= Information supplied =
Content starts
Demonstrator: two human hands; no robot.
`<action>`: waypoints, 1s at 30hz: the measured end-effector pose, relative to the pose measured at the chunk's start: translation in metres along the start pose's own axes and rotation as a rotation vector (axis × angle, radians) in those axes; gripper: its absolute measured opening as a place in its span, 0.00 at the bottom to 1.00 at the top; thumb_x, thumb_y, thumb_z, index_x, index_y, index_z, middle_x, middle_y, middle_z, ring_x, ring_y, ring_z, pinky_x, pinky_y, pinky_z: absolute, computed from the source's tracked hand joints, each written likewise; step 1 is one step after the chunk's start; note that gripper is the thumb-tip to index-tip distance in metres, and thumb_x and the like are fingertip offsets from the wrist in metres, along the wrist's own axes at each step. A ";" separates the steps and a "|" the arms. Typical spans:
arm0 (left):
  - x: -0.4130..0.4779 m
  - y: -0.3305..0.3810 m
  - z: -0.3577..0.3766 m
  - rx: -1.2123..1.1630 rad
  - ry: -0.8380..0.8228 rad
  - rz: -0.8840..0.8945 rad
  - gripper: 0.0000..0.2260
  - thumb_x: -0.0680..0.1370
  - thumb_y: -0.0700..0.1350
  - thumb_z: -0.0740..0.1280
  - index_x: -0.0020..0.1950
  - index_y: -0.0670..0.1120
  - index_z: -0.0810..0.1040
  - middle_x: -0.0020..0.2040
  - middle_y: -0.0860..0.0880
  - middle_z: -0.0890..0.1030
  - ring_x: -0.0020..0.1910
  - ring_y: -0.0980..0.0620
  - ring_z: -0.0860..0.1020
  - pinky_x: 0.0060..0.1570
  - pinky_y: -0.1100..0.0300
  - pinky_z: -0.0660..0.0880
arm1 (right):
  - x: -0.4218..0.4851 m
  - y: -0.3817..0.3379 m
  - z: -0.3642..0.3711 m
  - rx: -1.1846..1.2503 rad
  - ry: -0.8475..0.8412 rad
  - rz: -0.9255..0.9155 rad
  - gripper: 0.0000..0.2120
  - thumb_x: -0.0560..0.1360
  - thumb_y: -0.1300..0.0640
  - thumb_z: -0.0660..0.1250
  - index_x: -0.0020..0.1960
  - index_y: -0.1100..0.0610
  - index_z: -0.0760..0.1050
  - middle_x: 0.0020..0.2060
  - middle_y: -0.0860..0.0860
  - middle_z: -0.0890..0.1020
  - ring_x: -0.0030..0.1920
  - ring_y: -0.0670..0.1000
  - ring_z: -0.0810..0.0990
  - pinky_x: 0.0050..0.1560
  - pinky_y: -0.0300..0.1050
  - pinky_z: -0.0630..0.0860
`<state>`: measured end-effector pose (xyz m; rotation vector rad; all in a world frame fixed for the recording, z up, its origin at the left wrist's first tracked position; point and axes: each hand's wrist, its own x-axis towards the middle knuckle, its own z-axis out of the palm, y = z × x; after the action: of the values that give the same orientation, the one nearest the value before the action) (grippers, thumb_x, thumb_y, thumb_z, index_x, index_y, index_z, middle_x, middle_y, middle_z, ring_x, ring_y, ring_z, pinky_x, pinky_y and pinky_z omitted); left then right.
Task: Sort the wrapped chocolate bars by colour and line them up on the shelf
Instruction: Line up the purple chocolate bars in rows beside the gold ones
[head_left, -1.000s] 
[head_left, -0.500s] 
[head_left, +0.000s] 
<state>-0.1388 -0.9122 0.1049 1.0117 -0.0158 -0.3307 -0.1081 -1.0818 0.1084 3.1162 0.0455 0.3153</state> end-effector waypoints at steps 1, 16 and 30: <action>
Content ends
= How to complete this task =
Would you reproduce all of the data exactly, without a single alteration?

= Result of the exercise =
Demonstrator: two human hands; no robot.
`<action>`: waypoints, 1s at 30hz: the measured end-effector pose, relative to the pose measured at the chunk's start: translation in metres along the start pose's own axes and rotation as a rotation vector (axis × angle, radians) in those axes; gripper: its absolute measured opening as a place in its span, 0.00 at the bottom to 1.00 at the top; thumb_x, thumb_y, thumb_z, index_x, index_y, index_z, middle_x, middle_y, middle_z, ring_x, ring_y, ring_z, pinky_x, pinky_y, pinky_z: absolute, computed from the source's tracked hand joints, each written likewise; step 1 is one step after the chunk's start; note that gripper is the thumb-tip to index-tip distance in metres, and thumb_x and the like are fingertip offsets from the wrist in metres, along the wrist's own axes at each step. A ";" separates the steps and a "|" the arms. Typical spans:
arm0 (left):
  - x: -0.4130..0.4779 m
  - y: -0.3305..0.3810 m
  - z: -0.3577..0.3766 m
  - rx: -1.2123..1.1630 rad
  - ry: -0.8380..0.8228 rad
  - rz: -0.8840..0.8945 rad
  - gripper: 0.0000..0.2260
  - thumb_x: -0.0680..0.1370
  - thumb_y: -0.0700..0.1350
  - thumb_z: -0.0740..0.1280
  - index_x: -0.0020..0.1950
  - index_y: -0.0670..0.1120
  - index_z: -0.0810..0.1040
  - middle_x: -0.0020..0.2040
  - middle_y: -0.0860..0.0880
  - middle_z: -0.0890..0.1030
  - ring_x: -0.0020..0.1910
  - ring_y: -0.0980..0.0620
  - ring_z: -0.0860..0.1020
  - pinky_x: 0.0060..0.1570
  - pinky_y: -0.1100..0.0300
  - pinky_z: -0.0660..0.0880
arm1 (right):
  - x: -0.4218..0.4851 m
  - y: -0.3817..0.3379 m
  - z: -0.3642..0.3711 m
  - rx: -1.1846..1.2503 rad
  - ry: -0.8475..0.8412 rad
  - rz: -0.9255..0.9155 rad
  - gripper: 0.0000..0.2120
  - thumb_x: -0.0560..0.1360
  - thumb_y: -0.1300..0.0640
  - thumb_z: -0.0660..0.1250
  - index_x: -0.0020..0.1960
  - index_y: -0.1100..0.0610
  - index_z: -0.0760..0.1050
  - middle_x: 0.0020..0.2060
  - middle_y: -0.0860..0.0860
  - middle_z: -0.0890..0.1020
  - ring_x: -0.0030..0.1920
  - ring_y: -0.0670..0.1000
  - ring_z: -0.0810..0.0990
  - pinky_x: 0.0050..0.1560
  - pinky_y: -0.0300..0.1050
  - pinky_z: -0.0630..0.0860
`<state>`: measured end-effector pose (xyz m; rotation vector rad; all in a world frame fixed for the recording, z up, its origin at the left wrist's first tracked position; point and axes: each hand's wrist, its own x-axis towards the middle knuckle, its own z-axis out of the palm, y = z × x; after the action: of the values that give the same orientation, the one nearest the value before the action) (grippers, thumb_x, thumb_y, thumb_z, index_x, index_y, index_z, middle_x, middle_y, middle_z, ring_x, ring_y, ring_z, pinky_x, pinky_y and pinky_z omitted); left then right.
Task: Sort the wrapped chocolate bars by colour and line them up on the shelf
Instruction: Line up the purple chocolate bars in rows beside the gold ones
[head_left, -1.000s] 
[head_left, -0.500s] 
[head_left, +0.000s] 
<state>-0.1388 -0.9122 0.1049 1.0117 -0.0158 -0.3307 -0.1081 -1.0818 0.1084 3.1162 0.0455 0.3153</state> end-effector waypoints at steps 1, 16 and 30: <action>

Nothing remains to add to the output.